Minggu, 27 November 2022 | 15:31
NEWS

Korsel Tolak Pekerjakan 3.400 Buruh Indonesia, Negara Lain Diterima

Korsel Tolak Pekerjakan 3.400 Buruh Indonesia, Negara Lain Diterima
Buruh Migran (Dok Indopolitika)

ASKARA - Badan Perlindungan Pekerja Migran Indonesia (BP2MI) mencatat, sebanyak 3.400 pekerja migran asal Indonesia gagal bekerja di Korea Selatan.

Sekretaris Utama BP2MI, Tatang Budie Utama menyampaikan, penolakan buruh migran itu dipengaruhi kasus Covid-19 di Indonesia yang masih tinggi. Padahal para pekerja migran itu sudah siap diberangkatkan.

"Ada persoalan cukup serius ketika kita sudah siap mengirim calon pekerja 3.400 orang, ketika kami komunikasikan dengan pihak Korea Selatan, Indonesia ditolak karena memiliki kasus terpapar Covid-19 sangat tinggi," kata Tatang dalam keterangannya, Selasa (16/3).

Pekerja migran Indonesia harus menerima kenyataan pahit akibat penolakan bekerja di negeri gingseng tersebut. Berbeda dengan nasib Indonesia, para buru migran dari negara lain diperbolehkam bekerja.

"Sehingga sampai saat ini (buruh migran) Indonesia belum diterima, sementara negara lain seperti Kamboja yang penanganan Covid-19 dinilai baik, maka mereka masuk Korea Selatan," ujar Tatang.

Pihak Korea Selatan akan membuka pintu masuk untuk tenaga kerja asal Indonesia, jika pemerintah berhasil mengendalikan pandemi dengan bukti penurunan kasus konfirmasi positif Covid-19.
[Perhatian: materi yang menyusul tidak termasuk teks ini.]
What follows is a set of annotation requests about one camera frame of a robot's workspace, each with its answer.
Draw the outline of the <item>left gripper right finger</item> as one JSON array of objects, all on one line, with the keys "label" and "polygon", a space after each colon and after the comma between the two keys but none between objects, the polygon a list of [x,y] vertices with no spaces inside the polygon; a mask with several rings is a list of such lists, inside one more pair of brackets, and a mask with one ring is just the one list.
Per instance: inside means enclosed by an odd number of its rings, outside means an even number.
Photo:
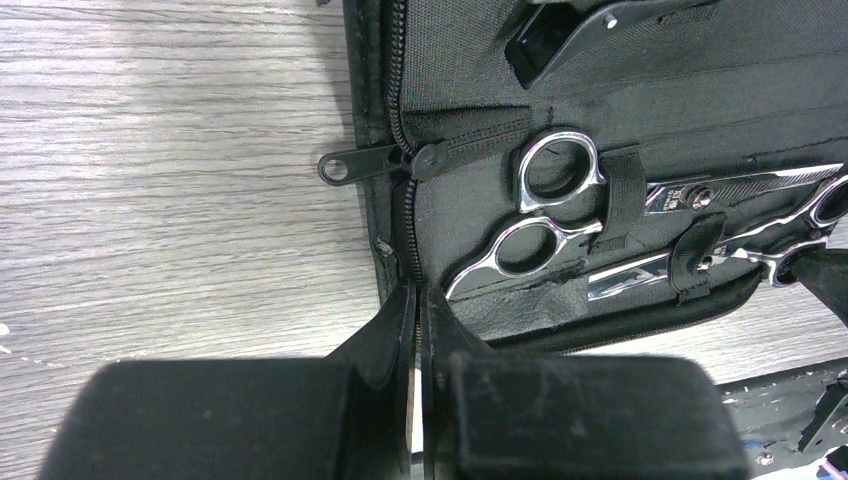
[{"label": "left gripper right finger", "polygon": [[498,352],[419,296],[428,479],[745,479],[717,387],[663,356]]}]

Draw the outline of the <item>silver cutting scissors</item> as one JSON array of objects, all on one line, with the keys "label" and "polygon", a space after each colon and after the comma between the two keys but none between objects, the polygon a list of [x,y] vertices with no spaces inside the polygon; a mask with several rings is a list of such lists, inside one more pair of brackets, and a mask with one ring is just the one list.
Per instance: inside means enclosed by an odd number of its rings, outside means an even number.
[{"label": "silver cutting scissors", "polygon": [[[744,260],[761,265],[765,269],[763,279],[770,285],[785,287],[793,282],[789,278],[789,262],[802,252],[824,247],[831,228],[846,214],[847,177],[843,175],[825,180],[791,213],[767,220],[746,232],[716,240],[709,250],[695,256],[697,263],[694,265],[694,272],[705,273],[731,259]],[[771,253],[748,246],[755,236],[797,219],[802,219],[810,228],[808,239],[786,240]],[[671,280],[675,257],[673,251],[668,250],[592,273],[588,278],[587,299],[593,302]]]}]

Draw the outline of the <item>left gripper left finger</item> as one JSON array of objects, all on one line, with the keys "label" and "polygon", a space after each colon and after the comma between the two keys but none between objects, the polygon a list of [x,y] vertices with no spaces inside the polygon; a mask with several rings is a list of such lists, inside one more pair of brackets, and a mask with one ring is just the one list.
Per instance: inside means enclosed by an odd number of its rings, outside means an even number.
[{"label": "left gripper left finger", "polygon": [[43,479],[406,479],[418,291],[398,284],[324,357],[129,361],[99,370]]}]

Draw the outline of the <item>black hair clip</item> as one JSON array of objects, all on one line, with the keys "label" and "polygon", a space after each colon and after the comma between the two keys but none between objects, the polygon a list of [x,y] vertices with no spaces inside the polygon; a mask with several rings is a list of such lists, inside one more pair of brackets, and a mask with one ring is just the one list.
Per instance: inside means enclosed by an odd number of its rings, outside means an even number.
[{"label": "black hair clip", "polygon": [[701,4],[611,1],[582,13],[568,2],[536,3],[504,54],[519,84],[529,90],[571,59],[616,34]]}]

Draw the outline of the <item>black zipper tool case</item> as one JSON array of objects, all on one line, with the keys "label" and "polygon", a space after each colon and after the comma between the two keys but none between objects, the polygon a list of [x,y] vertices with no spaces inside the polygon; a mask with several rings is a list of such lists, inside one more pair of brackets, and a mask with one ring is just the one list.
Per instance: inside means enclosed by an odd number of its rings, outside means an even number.
[{"label": "black zipper tool case", "polygon": [[[566,352],[696,325],[765,269],[695,256],[847,177],[847,5],[700,1],[525,90],[504,49],[536,3],[347,1],[378,294],[441,286],[497,348]],[[672,279],[590,302],[589,275],[671,250]]]}]

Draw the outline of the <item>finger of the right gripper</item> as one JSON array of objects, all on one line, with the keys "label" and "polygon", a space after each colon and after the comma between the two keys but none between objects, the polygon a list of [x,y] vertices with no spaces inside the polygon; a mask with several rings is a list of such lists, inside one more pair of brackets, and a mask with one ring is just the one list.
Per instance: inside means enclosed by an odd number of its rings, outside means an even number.
[{"label": "finger of the right gripper", "polygon": [[847,325],[846,249],[805,250],[792,261],[790,273]]}]

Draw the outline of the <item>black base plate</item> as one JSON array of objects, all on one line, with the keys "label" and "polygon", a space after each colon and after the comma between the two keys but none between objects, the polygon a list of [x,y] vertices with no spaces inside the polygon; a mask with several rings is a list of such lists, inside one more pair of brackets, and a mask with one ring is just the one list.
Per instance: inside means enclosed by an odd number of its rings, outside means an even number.
[{"label": "black base plate", "polygon": [[847,360],[719,387],[754,479],[828,479],[847,466]]}]
"Indonesia dapat menempatkan kembali PMI jika telah mampu menurunkan kasus konfirmasi positif Covid-19," terang Tatang.

Pihaknya mencatat sebanyak 615 orang dari 3.400 PMI itu memiliki visa kerja yang telah kedaluwarsa (expired). Hal itu akibat gagal berangkat ke Korea Selatan.

Maka itu, kebijakan masa berlaku Confirmation of Certification of Visa Issuance (CCVI) atau surat yang dikeluarkan kantor imigrasi Korea Selatan untuk pengajuan visa kerja diperpanjang, dari yang sebelumnya hanya berlaku 3 bulan menjadi 6 bulan.

Satgas Covid-19 melaporkan kasus positif Covid-19 di Tanah Air pada, Senin (15/3) kemarin. Terdapat penambahan 5.589 kasus baru. Sehingga kini total kasus lebih dari 1,4 juta atau sebanyak 1.425.044 orang.

Jumlah ini merupakan hasil tracing melalui pemeriksaan sebanyak 47.808 spesimen yang dilakukan dengan metode real time polymerase chain reaction (PCR) dan tes cepat molekuler (TCM).

Selain itu, juga dilaporkan kasus yang sembuh dari Covid-19 pada hari ini tercatat bertambah 6.830, sehingga menjadi 1.249.947 orang. Sementara jumlah yang meninggal kembali bertambah 147, menjadi 38.573 orang. Jumlah suspek Covid-19 kini sebanyak 63.957 orang, sementara kasus aktif sebanyak 136.524 orang.